Research

Published and Accepted Papers:

Reference Points Spillovers: Micro-Level Evidence from Real Estate, Review of Financial Studies, Accepted

with Christopher A. Parsons

Homeowners who originally bought when market-wide price levels were high (low) fetch high (low) sales prices and rents, even decades later. We study the propagation of such reference-dependence to neighboring listings. The “spillover” reference-point effect is about one-half as large as the “own” reference-point effect. Neither house quality nor location appears capable of explaining the result. Using a simple model to provide empirical predictions, we find support for a competition-based mechanism. We quantify the aggregate effect of own and spillover reference point effects on aggregate prices and/or rents at the zip code level.
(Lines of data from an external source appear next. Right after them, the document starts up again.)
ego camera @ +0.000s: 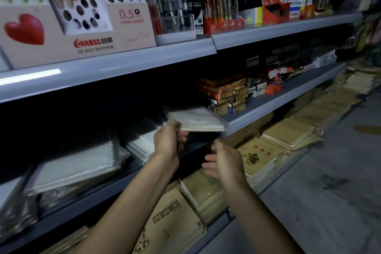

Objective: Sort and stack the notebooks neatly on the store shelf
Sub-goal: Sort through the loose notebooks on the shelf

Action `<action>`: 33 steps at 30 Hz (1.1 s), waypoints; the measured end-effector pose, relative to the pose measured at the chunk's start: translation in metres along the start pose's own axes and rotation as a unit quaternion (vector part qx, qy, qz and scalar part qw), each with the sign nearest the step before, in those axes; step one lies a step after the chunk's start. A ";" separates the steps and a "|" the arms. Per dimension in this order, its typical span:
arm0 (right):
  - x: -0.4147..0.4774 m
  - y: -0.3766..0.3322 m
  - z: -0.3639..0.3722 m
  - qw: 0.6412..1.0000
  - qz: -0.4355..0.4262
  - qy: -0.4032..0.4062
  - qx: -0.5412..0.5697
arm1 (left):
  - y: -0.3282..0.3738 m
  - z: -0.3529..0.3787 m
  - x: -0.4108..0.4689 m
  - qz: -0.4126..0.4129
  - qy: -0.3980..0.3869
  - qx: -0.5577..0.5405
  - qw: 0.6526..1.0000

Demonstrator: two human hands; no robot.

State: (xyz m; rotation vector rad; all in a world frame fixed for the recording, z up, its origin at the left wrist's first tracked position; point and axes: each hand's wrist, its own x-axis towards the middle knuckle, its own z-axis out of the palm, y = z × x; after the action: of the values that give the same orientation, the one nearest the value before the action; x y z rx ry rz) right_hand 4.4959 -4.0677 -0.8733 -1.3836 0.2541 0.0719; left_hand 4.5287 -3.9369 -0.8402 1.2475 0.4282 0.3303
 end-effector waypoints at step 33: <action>-0.073 0.004 0.143 0.958 -0.156 -0.235 0.051 | 0.024 -0.204 -0.104 0.300 0.204 0.071 0.929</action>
State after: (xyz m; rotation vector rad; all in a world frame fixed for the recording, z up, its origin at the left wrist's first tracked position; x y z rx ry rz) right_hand 4.4439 -3.9203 -0.8378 -1.2491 -0.3536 0.1219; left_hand 4.3384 -3.8079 -0.8560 1.4384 0.4196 1.1121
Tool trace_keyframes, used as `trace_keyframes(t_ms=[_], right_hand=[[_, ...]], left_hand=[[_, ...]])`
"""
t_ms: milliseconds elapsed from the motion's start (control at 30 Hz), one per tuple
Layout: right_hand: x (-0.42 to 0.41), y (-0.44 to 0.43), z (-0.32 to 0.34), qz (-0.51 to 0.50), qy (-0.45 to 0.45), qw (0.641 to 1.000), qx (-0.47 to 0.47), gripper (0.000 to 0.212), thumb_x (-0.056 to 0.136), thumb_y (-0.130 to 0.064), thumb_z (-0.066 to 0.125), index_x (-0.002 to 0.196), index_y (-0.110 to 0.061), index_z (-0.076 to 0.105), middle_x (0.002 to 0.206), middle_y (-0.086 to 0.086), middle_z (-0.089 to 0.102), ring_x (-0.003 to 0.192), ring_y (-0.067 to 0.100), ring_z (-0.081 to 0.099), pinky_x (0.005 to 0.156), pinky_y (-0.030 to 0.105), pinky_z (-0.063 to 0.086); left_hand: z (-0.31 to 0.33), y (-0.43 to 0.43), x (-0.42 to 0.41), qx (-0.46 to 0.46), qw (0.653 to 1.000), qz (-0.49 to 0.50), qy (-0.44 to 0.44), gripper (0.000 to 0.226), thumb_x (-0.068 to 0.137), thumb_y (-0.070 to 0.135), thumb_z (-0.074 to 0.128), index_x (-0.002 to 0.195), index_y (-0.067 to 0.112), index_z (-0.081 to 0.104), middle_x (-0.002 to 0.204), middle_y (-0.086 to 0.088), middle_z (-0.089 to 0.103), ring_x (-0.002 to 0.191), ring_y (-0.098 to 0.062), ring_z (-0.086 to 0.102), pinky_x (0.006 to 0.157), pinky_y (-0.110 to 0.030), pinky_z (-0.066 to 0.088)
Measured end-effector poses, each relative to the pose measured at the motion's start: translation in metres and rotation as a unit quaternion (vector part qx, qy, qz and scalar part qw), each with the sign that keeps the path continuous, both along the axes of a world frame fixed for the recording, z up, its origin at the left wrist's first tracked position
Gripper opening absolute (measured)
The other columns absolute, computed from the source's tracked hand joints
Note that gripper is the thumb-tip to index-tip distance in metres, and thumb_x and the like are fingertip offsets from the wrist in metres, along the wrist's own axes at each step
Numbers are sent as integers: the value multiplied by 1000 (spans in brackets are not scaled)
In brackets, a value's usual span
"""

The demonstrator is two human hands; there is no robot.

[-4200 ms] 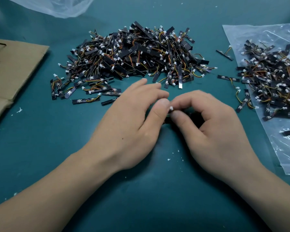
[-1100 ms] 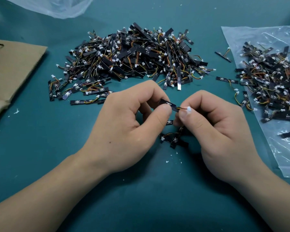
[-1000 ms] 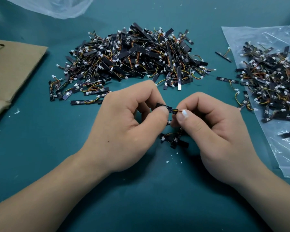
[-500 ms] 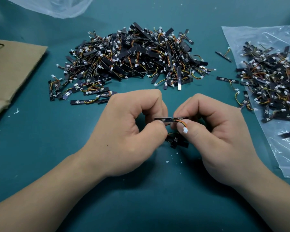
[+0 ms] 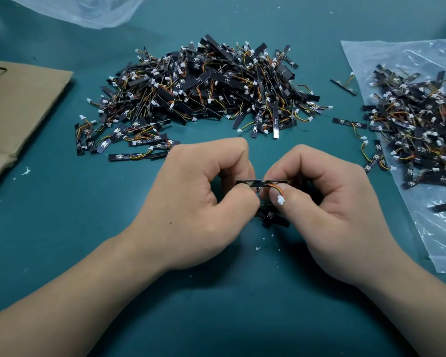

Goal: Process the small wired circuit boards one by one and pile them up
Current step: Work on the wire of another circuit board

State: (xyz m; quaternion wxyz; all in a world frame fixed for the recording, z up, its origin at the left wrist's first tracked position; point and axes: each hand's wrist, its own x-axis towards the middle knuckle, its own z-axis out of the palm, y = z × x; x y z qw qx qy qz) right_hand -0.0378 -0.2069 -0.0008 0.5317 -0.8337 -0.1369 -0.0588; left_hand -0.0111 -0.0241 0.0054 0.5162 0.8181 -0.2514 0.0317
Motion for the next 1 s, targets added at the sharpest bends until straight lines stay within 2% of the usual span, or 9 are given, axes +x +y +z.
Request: trace_keyframes(t_ms=[233,433,633,867,1000], right_hand=[[1,1,1,-11,-1,1000,-10,13,87,-12,65,77,-21,64,63,3,59,52,17,48,49,36,40],[0,1,1,-9,7,1000,-9,12,84,-12,66,75,-19,63,63,6,61,53,22,50,49,41,41],[1,1,0,-9,12,1000,4,11,81,-17,63,71,-22,59,67,10,62,58,30,52,52,47,42],[1,0,0,3,23,1000,18,8,82,-16,61,75,-19,62,67,11,64,57,32,54,51,49,43],[1,0,0,9,15,1000,0,9,81,-16,60,73,-21,59,67,9,63,59,30,54,52,48,43]], left_hand=[[0,-2,1,11,1000,27,-2,26,76,30,53,64,7,51,64,-11,61,60,-27,50,54,-40,39],[-1,-1,1,14,1000,21,10,11,74,10,55,63,6,52,62,-12,61,58,-26,50,53,-36,39],[-2,1,-1,22,1000,-10,0,20,76,22,50,66,5,55,60,-16,60,56,-33,52,52,-42,38],[-3,0,-1,19,1000,-18,14,15,79,8,58,66,3,54,59,-18,55,55,-32,47,51,-42,36],[-3,-1,0,28,1000,-14,6,21,79,18,55,64,4,54,58,-18,55,55,-31,45,51,-42,36]])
Local Experiences, Search, and Spillovers in the Housing Market, Journal of Finance, Forthcoming

with Antonio Gargano and Elvis Jarnecic

Recent local price growth explains differences in search behavior across prospective homebuyers. Those experiencing higher growth in their postcode of residence search more broadly across locations and house characteristics, without changing attention devoted to individual sales listings, and have shorter search duration. Effects are stronger for homeowners, in particular those living in less wealthy areas and looking for a new primary residence. We use a quantitative equilibrium model and reduced-form analysis to show that the expansion of search breadth translates into widespread spillovers onto house sales prices and inventories of listings across postcodes within a metropolitan area.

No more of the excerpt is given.